AP standard 3.A.2 states that in eukaryotes, heritable information is passed to daughter cells through mitosis. The simulation directly demonstrates this: each daughter cell receives a complete, identical copy of the genome because DNA replication in S phase precedes chromosome separation in M phase. Every chromosome visible at the metaphase plate represents one pair of sister chromatids whose separation ensures exact inheritance.

Why does the chromosome count stay the same after mitosis?

Before mitosis begins, each chromosome is duplicated during S phase to form two sister chromatids. Anaphase separates those sisters, sending one to each pole. The net result: each daughter cell receives one copy of every original chromosome — the same 2n count as the parent cell. Nothing is lost or added; the genome is photocopied and evenly distributed.

At what stage do chromosomes look like the classic X shape?

Chromosomes appear as X-shaped structures in late Prophase and Metaphase, when they are maximally condensed and the two sister chromatids are still attached at the centromere. The X shape disappears in Anaphase when the centromere splits and the sisters separate into individual rod-shaped chromosomes. A higher Chromosome Count makes more X-shaped structures visible at metaphase.

How should I compare the Normal Human Cell, Cancer Cell, and Yeast Cell presets?

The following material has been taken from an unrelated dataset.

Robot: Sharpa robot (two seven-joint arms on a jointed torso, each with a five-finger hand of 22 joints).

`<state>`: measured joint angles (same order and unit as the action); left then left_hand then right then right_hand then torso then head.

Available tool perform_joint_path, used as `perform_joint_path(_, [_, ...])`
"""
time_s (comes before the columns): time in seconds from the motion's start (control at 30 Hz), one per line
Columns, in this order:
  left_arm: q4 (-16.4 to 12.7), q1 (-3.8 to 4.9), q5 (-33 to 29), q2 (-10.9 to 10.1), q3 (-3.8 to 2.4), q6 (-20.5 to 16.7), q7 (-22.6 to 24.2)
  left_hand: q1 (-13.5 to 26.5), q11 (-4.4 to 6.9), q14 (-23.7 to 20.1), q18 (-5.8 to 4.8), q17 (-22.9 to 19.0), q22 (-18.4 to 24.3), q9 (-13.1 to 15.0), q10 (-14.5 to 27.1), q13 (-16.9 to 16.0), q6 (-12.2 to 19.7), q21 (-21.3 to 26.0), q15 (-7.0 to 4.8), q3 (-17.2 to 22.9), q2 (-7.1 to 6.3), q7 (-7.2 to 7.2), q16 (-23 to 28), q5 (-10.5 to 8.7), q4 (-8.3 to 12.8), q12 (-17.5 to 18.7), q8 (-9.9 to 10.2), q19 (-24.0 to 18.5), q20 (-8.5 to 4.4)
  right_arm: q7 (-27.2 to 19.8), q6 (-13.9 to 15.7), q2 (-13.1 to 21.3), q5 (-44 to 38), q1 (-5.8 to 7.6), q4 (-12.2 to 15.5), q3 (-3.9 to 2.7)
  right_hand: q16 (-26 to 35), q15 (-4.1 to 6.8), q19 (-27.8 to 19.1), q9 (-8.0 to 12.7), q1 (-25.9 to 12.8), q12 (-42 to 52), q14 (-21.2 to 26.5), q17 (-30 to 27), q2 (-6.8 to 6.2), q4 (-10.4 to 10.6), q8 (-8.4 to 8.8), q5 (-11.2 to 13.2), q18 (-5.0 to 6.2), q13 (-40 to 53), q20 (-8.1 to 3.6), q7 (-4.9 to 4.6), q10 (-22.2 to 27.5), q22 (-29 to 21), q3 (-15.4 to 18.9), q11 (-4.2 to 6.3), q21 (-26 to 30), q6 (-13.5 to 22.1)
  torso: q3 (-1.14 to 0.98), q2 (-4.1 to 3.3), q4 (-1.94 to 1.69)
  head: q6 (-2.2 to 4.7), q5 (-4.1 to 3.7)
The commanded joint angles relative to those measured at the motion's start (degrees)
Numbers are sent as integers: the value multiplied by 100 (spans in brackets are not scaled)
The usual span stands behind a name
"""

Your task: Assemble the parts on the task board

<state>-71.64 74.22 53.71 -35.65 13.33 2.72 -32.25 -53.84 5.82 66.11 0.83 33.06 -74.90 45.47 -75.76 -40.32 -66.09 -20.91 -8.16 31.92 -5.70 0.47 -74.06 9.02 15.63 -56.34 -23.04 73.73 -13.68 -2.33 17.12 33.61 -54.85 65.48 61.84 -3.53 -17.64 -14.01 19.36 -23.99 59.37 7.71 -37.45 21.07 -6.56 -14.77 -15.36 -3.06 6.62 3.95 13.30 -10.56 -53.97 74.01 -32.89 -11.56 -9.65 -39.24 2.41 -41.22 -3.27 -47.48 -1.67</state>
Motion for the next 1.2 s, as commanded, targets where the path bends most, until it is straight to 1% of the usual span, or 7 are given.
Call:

Use the presets as quick biological comparison cases. Normal Human Cell sets chromosomeCount to 46, matching most human somatic cells. Yeast Cell sets chromosomeCount to 16, showing that different eukaryotes can have very different chromosome numbers while still using mitosis. Cancer Cell uses a larger cellSize and abnormal chromosomeCount to support discussion of aneuploidy and genome instability. After selecting each preset, pause at metaphase and anaphase to check whether sister chromatids still separate into two daughter-cell sets.